La embajadora Global de Singularity University admitió que el cambio debe ser humano y cultural,”Hoy la tecnología sobra y lo que escasea es decisión, criterio y adopción real. Hay estudios globales que vienen mostrando lo mismo desde distintos ángulos: el éxito de la IA depende mucho más de si la gente la adopta que de qué tan sofisticada sea la herramienta”, mencionó.
“En una PyME ese fenómeno se nota más fuerte todavía, porque no hay un área de innovación empujando desde afuera. Lo empuja el dueño, la dueña o la gerencia, o no lo empuja nadie”
Paz declaró: “Creer que la IA va a ordenar mágicamente lo que la organización nunca terminó de ordenar. Hay muchísima gente hablando de IA y bastante menos gente que sabe implementarla, y esa distancia se nota clarísimo en las PyMEs que compran el mensaje de soplar y hacer botellas, como si una suscripción resolviera sola problemas que vienen de antes”.
“Con la IA en una PyME pasa la versión inversa: cambian la herramienta y dejan la receta del proceso intacta. Antes de hablar de modelos o automatizaciones hay que mirar algo menos vistoso pero mucho más decisivo, que es cómo circula la información de ventas, stock, clientes y proveedores entre los sistemas que ya tiene la empresa”, recomendó.
“En una corporación grande puede aparecer un área dedicada o un cargo específico, pero una PyME de diez, quince o veinte personas no se puede esperar que alguien se vuelva especialista para recién empezar”, advirtió.
“El segundo cambio es menos vistoso pero igual de importante: documentar.En muchas PyMEs una sola persona descubre un prompt o arma un flujo que mueve un proceso entero, y si esa persona se va, el aprendizaje se va con ella. La empresa recién se entera el día que necesita repetir algo y nadie anotó cómo se hizo”, amplió.

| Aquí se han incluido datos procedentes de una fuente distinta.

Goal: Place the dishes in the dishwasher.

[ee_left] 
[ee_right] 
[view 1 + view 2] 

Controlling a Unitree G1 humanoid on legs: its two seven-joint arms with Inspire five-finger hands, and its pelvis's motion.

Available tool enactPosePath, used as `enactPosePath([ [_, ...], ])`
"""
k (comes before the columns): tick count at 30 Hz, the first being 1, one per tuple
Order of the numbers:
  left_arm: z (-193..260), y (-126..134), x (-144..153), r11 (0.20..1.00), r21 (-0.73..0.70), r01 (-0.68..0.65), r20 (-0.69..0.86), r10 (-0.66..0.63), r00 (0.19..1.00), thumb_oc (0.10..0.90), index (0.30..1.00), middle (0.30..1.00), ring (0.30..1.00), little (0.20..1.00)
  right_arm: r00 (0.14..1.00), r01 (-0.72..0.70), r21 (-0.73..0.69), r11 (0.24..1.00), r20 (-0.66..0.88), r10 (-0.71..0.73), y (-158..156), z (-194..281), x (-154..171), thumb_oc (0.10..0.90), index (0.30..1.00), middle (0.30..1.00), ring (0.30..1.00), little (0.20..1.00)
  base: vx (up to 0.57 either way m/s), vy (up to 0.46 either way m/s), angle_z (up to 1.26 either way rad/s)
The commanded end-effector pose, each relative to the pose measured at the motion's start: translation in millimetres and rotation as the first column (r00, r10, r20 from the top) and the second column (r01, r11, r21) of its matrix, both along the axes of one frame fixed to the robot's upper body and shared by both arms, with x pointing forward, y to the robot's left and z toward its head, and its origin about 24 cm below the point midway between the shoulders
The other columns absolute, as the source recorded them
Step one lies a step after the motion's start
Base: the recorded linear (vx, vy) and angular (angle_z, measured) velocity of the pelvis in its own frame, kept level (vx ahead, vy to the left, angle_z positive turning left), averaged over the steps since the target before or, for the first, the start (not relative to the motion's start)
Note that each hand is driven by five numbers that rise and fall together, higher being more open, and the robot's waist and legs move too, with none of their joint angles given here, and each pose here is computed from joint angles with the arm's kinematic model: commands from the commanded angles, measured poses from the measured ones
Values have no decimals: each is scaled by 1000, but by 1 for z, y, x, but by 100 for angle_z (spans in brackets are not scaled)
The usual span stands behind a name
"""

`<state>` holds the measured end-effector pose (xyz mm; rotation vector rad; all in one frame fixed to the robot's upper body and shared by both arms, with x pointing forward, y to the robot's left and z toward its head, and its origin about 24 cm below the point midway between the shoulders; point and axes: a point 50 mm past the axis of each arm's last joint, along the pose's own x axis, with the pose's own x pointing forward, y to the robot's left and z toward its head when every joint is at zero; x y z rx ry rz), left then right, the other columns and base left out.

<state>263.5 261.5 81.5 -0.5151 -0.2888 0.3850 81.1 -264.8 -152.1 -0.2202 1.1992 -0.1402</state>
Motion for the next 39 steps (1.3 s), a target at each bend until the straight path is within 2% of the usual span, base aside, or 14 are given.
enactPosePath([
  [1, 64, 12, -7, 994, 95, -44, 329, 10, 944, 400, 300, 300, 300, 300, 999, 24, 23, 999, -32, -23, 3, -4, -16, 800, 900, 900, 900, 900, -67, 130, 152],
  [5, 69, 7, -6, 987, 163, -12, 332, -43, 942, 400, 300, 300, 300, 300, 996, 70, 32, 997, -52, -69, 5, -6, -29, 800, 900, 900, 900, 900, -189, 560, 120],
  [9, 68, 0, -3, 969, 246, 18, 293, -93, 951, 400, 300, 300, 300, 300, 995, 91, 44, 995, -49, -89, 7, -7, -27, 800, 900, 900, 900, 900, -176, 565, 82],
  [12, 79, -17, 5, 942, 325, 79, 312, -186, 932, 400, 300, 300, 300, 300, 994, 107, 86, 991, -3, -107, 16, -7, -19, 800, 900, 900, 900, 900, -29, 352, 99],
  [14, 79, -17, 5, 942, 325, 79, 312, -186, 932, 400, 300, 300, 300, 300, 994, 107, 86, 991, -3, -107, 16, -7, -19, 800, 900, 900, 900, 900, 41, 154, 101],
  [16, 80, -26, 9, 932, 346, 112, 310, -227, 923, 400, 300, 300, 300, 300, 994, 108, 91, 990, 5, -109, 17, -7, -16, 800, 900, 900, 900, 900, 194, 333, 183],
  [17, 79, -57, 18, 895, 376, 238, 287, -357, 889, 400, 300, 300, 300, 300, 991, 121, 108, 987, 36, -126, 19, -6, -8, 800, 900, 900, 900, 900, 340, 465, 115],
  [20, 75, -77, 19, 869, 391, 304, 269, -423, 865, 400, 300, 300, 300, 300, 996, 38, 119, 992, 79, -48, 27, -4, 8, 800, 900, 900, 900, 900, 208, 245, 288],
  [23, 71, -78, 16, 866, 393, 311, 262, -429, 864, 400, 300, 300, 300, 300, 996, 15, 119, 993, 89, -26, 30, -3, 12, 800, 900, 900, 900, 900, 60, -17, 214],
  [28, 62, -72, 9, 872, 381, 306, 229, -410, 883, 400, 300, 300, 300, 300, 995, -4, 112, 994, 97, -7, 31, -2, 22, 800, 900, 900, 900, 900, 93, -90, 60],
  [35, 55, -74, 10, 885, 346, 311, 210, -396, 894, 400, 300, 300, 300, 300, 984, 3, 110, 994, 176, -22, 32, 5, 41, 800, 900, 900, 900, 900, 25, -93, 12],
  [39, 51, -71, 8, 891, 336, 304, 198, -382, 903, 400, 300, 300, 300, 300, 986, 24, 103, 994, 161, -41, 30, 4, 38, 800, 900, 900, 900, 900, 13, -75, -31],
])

“Cambia de ser quien más sabe a ser quien mejor pregunta. Durante años el dueño de una PyME construyó autoridad sobre el conocimiento operativo: conoce el negocio porque lo armó con sus manos, lo sufrió y lo corrigió mil veces”, dijo la especialista.
“La IA introduce una incomodidad nueva, porque puede mostrar patrones o señales del cliente que el dueño no estaba viendo. Eso no se resuelve delegando el tema en el sobrino que entiende de computadoras”, alertó.
“El dueño tiene que sentarse a aprender él mismo. Quizás sea una pérdida de status incómoda al principio, y una ganancia de autoridad real seis meses después, cuando el equipo note que el jefe efectivamente usa lo que pide que usen los demás”, especificó.
“Las proyecciones para los próximos años apuntan en otra dirección: se espera que el 29% de los empleados necesite reskilling para pasar a un rol distinto, y el 53% necesite upskilling para hacer mejor el rol que ya tiene”, graficó.
“La trampa más común es pensar el futuro de forma lineal, proyectando el año que viene como una versión apenas mejorada del año pasado”, señaló al respecto.
“Para una PyME conviene además mirar señales débiles puntuales en vez de noticias generales sobre IA: Cuánto bajó en el último año el costo de las tareas administrativas que antes hacía un junior, si los clientes ya usan IA para comparar precios antes de llamar a la PyME, y la aparición de competidores más chicos que ofrecen lo mismo con menos gente”, ejemplificó.